**Your task**
Leaving out the images, please reproduce each line below exactly.
....................
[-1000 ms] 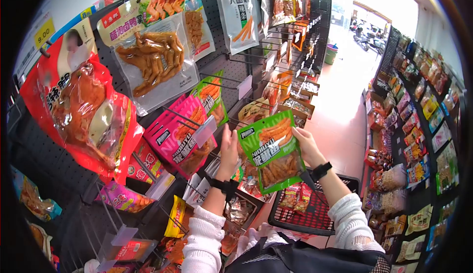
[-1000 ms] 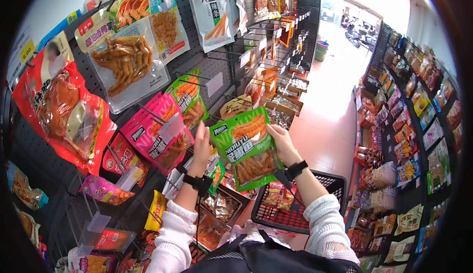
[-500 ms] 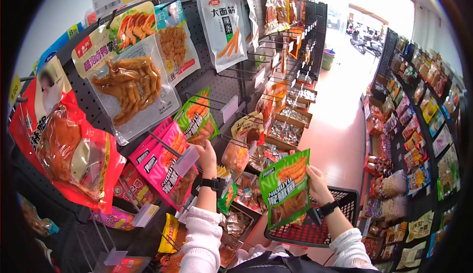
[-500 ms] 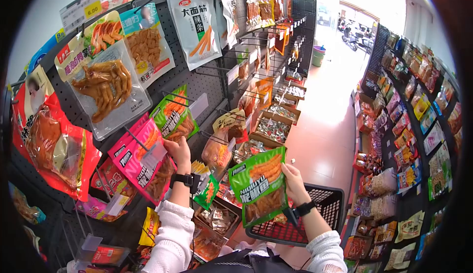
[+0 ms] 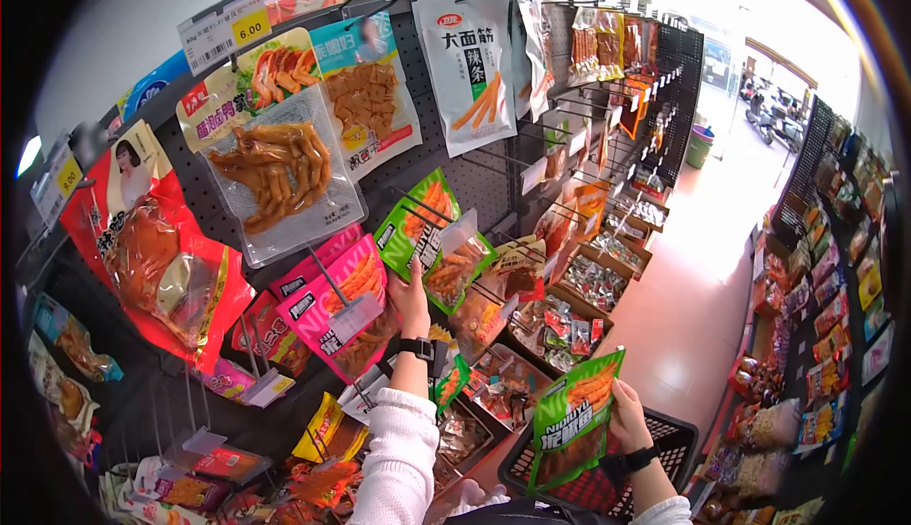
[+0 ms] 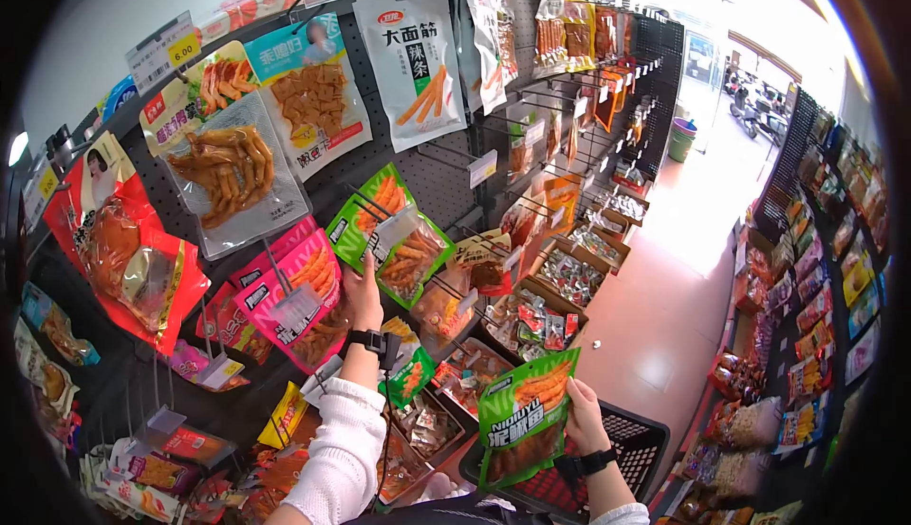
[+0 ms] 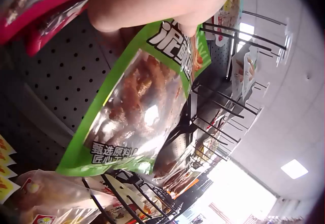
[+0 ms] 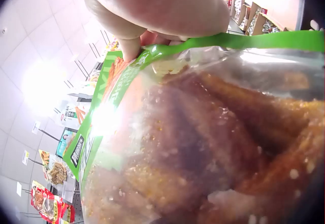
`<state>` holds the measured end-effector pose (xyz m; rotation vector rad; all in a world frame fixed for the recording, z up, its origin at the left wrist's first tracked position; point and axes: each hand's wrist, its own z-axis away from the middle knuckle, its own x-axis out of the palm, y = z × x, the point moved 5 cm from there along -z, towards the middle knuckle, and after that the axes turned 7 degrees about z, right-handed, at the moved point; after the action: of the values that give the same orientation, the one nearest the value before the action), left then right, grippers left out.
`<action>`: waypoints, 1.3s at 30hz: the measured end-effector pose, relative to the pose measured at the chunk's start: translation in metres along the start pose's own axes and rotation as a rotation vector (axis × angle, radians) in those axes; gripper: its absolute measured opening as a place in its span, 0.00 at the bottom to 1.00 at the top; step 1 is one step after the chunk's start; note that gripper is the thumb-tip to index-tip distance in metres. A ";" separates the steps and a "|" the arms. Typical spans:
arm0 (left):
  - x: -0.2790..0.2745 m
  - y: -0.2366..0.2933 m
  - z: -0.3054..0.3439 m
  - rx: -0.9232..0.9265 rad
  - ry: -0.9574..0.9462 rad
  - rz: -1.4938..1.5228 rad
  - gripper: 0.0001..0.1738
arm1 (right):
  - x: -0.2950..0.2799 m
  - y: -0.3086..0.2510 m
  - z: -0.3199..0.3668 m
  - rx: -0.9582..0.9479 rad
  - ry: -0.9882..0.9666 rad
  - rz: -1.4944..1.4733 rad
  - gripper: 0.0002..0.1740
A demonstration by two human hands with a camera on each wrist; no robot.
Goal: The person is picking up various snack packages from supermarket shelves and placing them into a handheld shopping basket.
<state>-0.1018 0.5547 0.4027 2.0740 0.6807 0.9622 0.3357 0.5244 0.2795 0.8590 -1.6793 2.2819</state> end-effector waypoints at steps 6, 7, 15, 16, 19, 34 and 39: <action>0.005 0.006 0.014 -0.022 0.009 -0.004 0.22 | 0.006 -0.013 0.010 -0.041 0.002 -0.033 0.12; 0.007 0.009 0.022 -0.032 0.016 -0.023 0.22 | 0.005 -0.015 0.013 -0.056 -0.014 -0.017 0.13; 0.034 0.047 0.052 -0.067 0.052 0.082 0.25 | 0.021 -0.042 0.018 -0.084 -0.014 0.014 0.12; 0.036 0.053 0.058 -0.086 0.081 0.120 0.25 | 0.024 -0.044 0.022 -0.089 -0.006 0.014 0.12; 0.035 0.061 0.068 -0.133 0.028 0.085 0.25 | 0.039 -0.058 0.035 -0.152 0.006 0.015 0.12; 0.041 0.095 0.167 -0.280 -0.570 -0.020 0.17 | 0.086 -0.104 0.046 -0.327 0.078 0.090 0.15; 0.048 0.087 0.213 -0.428 -0.708 0.103 0.15 | 0.058 -0.073 0.059 -0.342 0.168 -0.109 0.13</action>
<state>0.1104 0.4527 0.3968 1.8820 -0.0069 0.3241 0.3427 0.4849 0.3822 0.6457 -1.8219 1.8634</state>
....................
**Solution to the problem**
[-1000 ms] 
[-1000 ms] 
[-500 ms] 
[-500 ms] 
[+0 ms] 
[+0 ms] 
[+0 ms] 
[+0 ms] 
`<state>` holds the measured end-effector pose (xyz m; rotation vector rad; all in a world frame fixed for the recording, z up, its origin at the left wrist's first tracked position; point and axes: each hand's wrist, its own z-axis away from the middle knuckle, its own x-axis out of the palm, y = z × x, the point moved 5 cm from there along -z, towards the middle knuckle, and after that the axes turned 7 degrees about z, right-handed, at the moved point; after the action: of the values that give the same orientation, the one nearest the value before the action), left then right, grippers left out.
`<action>`: waypoints, 1.3s at 30hz: the measured end-effector pose, relative to the pose measured at the chunk's start: translation in metres along the start pose's own axes and rotation as a rotation vector (axis × angle, radians) in those axes; gripper: its absolute measured opening as a place in its span, 0.00 at the bottom to 1.00 at the top; step 1 is one step after the chunk's start; note that gripper is the thumb-tip to index-tip distance in metres. A ";" separates the steps and a "|" the arms. Typical spans:
arm0 (left):
  - x: -0.2790..0.2745 m
  - y: -0.2366..0.2933 m
  - z: -0.3054..0.3439 m
  - rx: -0.9232..0.9265 rad
  - ry: -0.9574..0.9462 rad
  - rz: -1.4938..1.5228 rad
  - gripper: 0.0001..0.1738
arm1 (right):
  - x: -0.2950..0.2799 m
  - y: -0.3086..0.2510 m
  - z: -0.3199..0.3668 m
  - rx: -0.9582..0.9479 rad
  - ry: -0.9882..0.9666 rad
  - rz: -1.4944..1.4733 rad
  - gripper: 0.0002..0.1740
A demonstration by two human hands with a camera on each wrist; no robot.
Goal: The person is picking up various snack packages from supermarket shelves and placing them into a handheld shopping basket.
<state>-0.1018 0.5547 0.4027 2.0740 0.6807 0.9622 0.3357 0.5244 0.2795 0.8590 -1.6793 2.2819</state> end-effector waypoints at steps 6, 7, 15, 16, 19, 34 and 39: <action>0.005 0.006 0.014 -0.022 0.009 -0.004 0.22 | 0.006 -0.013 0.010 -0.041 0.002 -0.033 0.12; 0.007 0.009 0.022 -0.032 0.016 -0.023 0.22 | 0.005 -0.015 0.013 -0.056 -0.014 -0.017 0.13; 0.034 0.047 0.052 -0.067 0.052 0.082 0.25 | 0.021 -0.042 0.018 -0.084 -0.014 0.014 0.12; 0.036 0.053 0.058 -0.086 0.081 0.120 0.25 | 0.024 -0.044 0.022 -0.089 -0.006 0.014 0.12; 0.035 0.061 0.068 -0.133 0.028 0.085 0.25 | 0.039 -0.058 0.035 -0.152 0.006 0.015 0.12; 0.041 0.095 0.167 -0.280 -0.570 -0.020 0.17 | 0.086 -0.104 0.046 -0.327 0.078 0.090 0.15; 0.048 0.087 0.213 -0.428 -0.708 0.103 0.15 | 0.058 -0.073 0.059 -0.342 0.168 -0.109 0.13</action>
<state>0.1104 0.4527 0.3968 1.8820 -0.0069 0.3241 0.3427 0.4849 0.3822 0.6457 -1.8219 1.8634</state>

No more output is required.